# TASK DIRECTIONS:
The pictures get dropped, while every remaining part of the listing is copied exactly.

#### GIVEN INFORMATION ####

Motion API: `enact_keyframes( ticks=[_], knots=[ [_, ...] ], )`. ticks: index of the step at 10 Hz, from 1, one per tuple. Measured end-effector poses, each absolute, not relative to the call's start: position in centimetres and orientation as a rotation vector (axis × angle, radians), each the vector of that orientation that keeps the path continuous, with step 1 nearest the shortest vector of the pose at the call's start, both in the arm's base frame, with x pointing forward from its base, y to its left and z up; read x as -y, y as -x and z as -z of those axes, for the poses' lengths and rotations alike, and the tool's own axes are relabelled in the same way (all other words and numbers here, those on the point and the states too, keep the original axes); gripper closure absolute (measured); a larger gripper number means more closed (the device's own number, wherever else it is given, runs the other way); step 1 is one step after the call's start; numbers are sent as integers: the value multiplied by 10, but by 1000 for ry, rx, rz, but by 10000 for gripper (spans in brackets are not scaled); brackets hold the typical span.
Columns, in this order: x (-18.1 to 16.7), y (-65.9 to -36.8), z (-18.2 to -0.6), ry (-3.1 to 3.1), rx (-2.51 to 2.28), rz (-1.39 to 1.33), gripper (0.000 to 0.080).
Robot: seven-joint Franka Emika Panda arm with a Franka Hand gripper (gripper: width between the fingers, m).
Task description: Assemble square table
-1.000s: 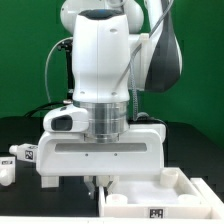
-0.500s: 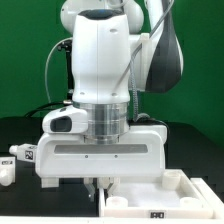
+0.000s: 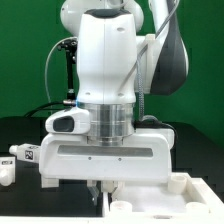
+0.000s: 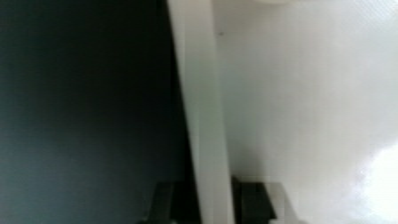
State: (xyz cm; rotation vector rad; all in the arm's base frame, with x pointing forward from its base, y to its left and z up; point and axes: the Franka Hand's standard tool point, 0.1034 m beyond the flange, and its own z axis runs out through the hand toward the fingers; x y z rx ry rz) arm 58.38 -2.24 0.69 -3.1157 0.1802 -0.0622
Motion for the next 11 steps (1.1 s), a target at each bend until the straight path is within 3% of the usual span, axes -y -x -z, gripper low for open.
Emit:
enact_keyframes(
  ticks=[1, 2, 3, 4, 5, 6, 7, 8, 11],
  knots=[
    [22, -584, -7, 3115, -179, 62, 736],
    [22, -584, -7, 3115, -179, 62, 567],
    [22, -584, -7, 3115, -179, 62, 567],
    [25, -580, -9, 3105, -181, 37, 366],
    [33, -574, -21, 3078, -221, -6, 235],
    [35, -565, -38, 3071, -224, -13, 235],
    [28, -552, -59, 3065, -225, -3, 168],
    [19, -544, -75, 3060, -248, 17, 155],
    [15, -542, -71, 3063, -246, 27, 151]
  ],
)
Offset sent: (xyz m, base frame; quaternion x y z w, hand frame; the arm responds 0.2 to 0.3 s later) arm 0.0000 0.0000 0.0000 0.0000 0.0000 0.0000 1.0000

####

# TASK RESULT:
Motion API: `enact_keyframes( ticks=[_], knots=[ [_, ...] ], )`. ticks: index of the step at 10 Hz, from 1, one per tuple. Measured end-effector poses, each absolute, not relative to the call's start: position in centimetres and orientation as a rotation vector (axis × angle, radians), each the vector of that orientation that keeps the path continuous, with step 1 nearest the shortest vector of the pose at the call's start, both in the arm's base frame, with x pointing forward from its base, y to its left and z up; read x as -y, y as -x and z as -z of those axes, for the poses' lengths and rotations alike, and the tool's own axes are relabelled in the same way (all other words and numbers here, those on the point and the states too, keep the original axes); gripper closure absolute (measured); a larger gripper number means more closed (the device's own number, wherever else it is given, runs the other way); step 1 is one step after the call's start; numbers are sent as integers: the value multiplied by 10, but by 1000 for ry, rx, rz, but by 10000 for gripper (spans in brackets are not scaled); brackets hold the typical span.
Columns, in this order: x (-18.1 to 16.7), y (-65.9 to -36.8), z (-18.2 to -0.6), ry (-3.1 to 3.1), rx (-2.51 to 2.28), rz (-1.39 to 1.33), gripper (0.000 to 0.080).
Robot: seven-joint Franka Emika Panda arm with a Franka Hand gripper (gripper: width between the fingers, m).
Task description: Assemble square table
-1.000s: 
-0.500s: 
+0.000s: 
+0.000s: 
State: (xyz cm; rotation vector rad; all in the arm's base frame, with x pointing forward from its base, y to its left and z up; point and axes: the Franka Hand's standard tool point, 0.1034 m beyond the flange, and its own z axis runs out through the hand toward the fingers; x y z rx ry rz) arm 58.38 -2.24 0.69 -3.1157 0.1802 -0.0622
Motion for the next 11 steps (1.1 s), a target at each bend until the straight path is within 3% of the usual span, axes -y -x -z, gripper low for open.
Emit:
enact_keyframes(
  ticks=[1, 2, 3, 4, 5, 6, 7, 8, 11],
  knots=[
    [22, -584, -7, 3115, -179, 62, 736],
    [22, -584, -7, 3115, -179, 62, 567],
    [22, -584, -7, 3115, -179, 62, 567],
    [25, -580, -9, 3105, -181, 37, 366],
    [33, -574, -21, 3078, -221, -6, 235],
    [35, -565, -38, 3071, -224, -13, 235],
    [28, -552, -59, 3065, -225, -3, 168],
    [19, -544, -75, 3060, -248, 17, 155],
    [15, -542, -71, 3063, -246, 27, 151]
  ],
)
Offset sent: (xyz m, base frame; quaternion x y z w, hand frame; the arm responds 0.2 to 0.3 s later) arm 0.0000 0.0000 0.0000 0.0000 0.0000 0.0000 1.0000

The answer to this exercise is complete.